Health

Hospitals expected to end 2022 with negative margins


Higher costs due to understaffing and fewer patients are putting a financial strain on the hospital sector, which tends to end the year on a low margin, according to Kaufman Hall data released Wednesday. minus.

In October, operating margins fell 2% from the previous month and down 13% from a year ago, Kaufman Hall detailed in the National Hospitals Flash Report, which collects data from more than 900 hospitals.

Expenses increased 1% between September and October while net revenue increased 2%. Labor costs increased by 3%. The number of discharged patients decreased by 1% and the average length of stay increased by 3% due to staff shortages. The number of visits to the emergency department increased by 3% and minutes in the operating room increased by 2%, contributing to a 2% improvement in total operating revenue. But that benefit may not be sustainable because of the lack of manpower.

The report highlighted several bright spots for hospitals, such as a drop in the cost of supplies and medicines last month.

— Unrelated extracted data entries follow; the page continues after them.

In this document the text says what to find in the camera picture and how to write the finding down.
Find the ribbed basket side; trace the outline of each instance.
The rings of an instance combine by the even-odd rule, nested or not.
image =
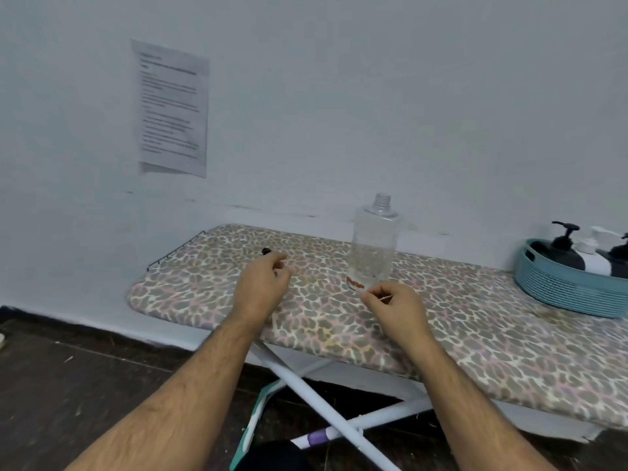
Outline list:
[[[526,256],[528,251],[542,260],[531,261]],[[544,265],[551,266],[552,274],[541,269]],[[558,277],[561,274],[574,277],[578,273],[583,275],[580,284]],[[582,284],[586,282],[586,275],[591,275],[591,273],[557,265],[524,247],[517,261],[514,279],[521,289],[546,304],[594,316],[624,317],[628,313],[628,280],[625,280],[626,292],[607,291]],[[608,279],[615,281],[615,285],[617,284],[617,278]]]

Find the person's left arm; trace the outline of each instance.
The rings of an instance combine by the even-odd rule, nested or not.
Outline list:
[[[240,275],[229,316],[190,360],[96,440],[67,471],[201,470],[222,427],[242,364],[291,271],[269,253]]]

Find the person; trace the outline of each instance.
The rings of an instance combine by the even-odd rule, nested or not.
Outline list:
[[[288,289],[287,256],[252,261],[237,282],[233,308],[161,388],[91,444],[67,471],[201,470],[220,433],[244,359]],[[463,471],[556,471],[483,395],[432,335],[420,296],[387,282],[362,295],[419,370],[451,451]],[[290,442],[251,450],[244,469],[310,469]]]

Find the floor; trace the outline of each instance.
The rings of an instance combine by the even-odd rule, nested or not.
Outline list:
[[[82,326],[0,308],[0,468],[61,470],[116,421],[156,390],[190,356]],[[226,470],[259,390],[274,381],[245,365],[208,470]],[[347,418],[396,400],[310,382]],[[255,442],[295,438],[325,422],[289,389],[264,411]],[[365,432],[404,471],[457,470],[433,412]],[[526,435],[561,471],[628,471],[628,433],[604,431],[588,445]],[[344,440],[311,448],[317,471],[375,469]]]

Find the ironing board leg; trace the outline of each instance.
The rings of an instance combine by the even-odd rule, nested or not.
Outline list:
[[[299,377],[306,377],[312,372],[322,369],[328,364],[331,364],[333,360],[329,360],[328,358],[321,358],[317,362],[308,365],[307,367],[303,367],[301,370],[297,371],[296,374]],[[253,434],[255,432],[255,427],[257,426],[257,422],[259,421],[259,417],[262,416],[262,412],[264,411],[264,406],[275,393],[279,390],[286,388],[286,382],[283,380],[277,380],[271,384],[268,384],[264,388],[262,388],[257,396],[257,401],[255,402],[255,406],[253,407],[253,412],[251,413],[251,418],[249,419],[249,424],[244,428],[244,433],[240,439],[240,443],[238,444],[236,453],[234,454],[233,459],[231,460],[231,464],[229,465],[229,469],[233,471],[236,468],[237,464],[240,462],[242,457],[247,454],[249,451],[249,447],[251,446],[251,441],[253,440]]]
[[[348,423],[356,429],[365,430],[431,409],[431,401],[429,400],[429,397],[426,396],[416,400],[403,401],[385,408],[380,408],[379,410],[375,410],[365,415],[356,416],[355,418],[349,420]],[[292,440],[292,442],[304,450],[310,446],[330,442],[336,438],[340,438],[341,436],[342,435],[336,428],[326,427],[314,431],[313,433],[299,436],[298,438]]]
[[[261,340],[255,340],[251,351],[259,360],[266,364],[275,375],[286,382],[298,396],[305,400],[314,411],[325,418],[327,423],[337,429],[342,436],[347,438],[358,451],[370,459],[375,465],[383,471],[401,471],[370,441],[362,436],[360,431],[356,430],[347,420],[342,418],[340,413],[335,411],[329,403],[323,400],[323,398],[301,377],[295,374],[265,343]]]

This year, health systems like General mental health, Eternal KaiserAscension, Cleveland Clinic and Providence experienced losses in excess of $1 billion in recent quarters. High labor and supply costs, investment loss and low refund account for these financial struggles to varying degrees across health systems.

Hospitals will likely have to deal with economic challenges exacerbated by the pandemic for at least a few years. Some health systems are pursuing mergers and acquisitions expand their outpatient service offering and strengthen employee retention strategy as ways to strengthen their finances.

Erik Swanson, Kaufman Hall’s senior vice president of data and analytics, said in a press release that escalating costs leave hospitals in a precarious financial position over the next year.

“With the health care labor market remaining highly competitive, hospitals are feeling the financial pressure to attract and retain workers with significantly increased wages,” said Swanson. “Every aspect of patient care—from admission, treatment, to discharge—is impacted by labor shortages and as we enter virus season and potential new waves of COVID-19 , pressure on hospitals and their staff could increase.”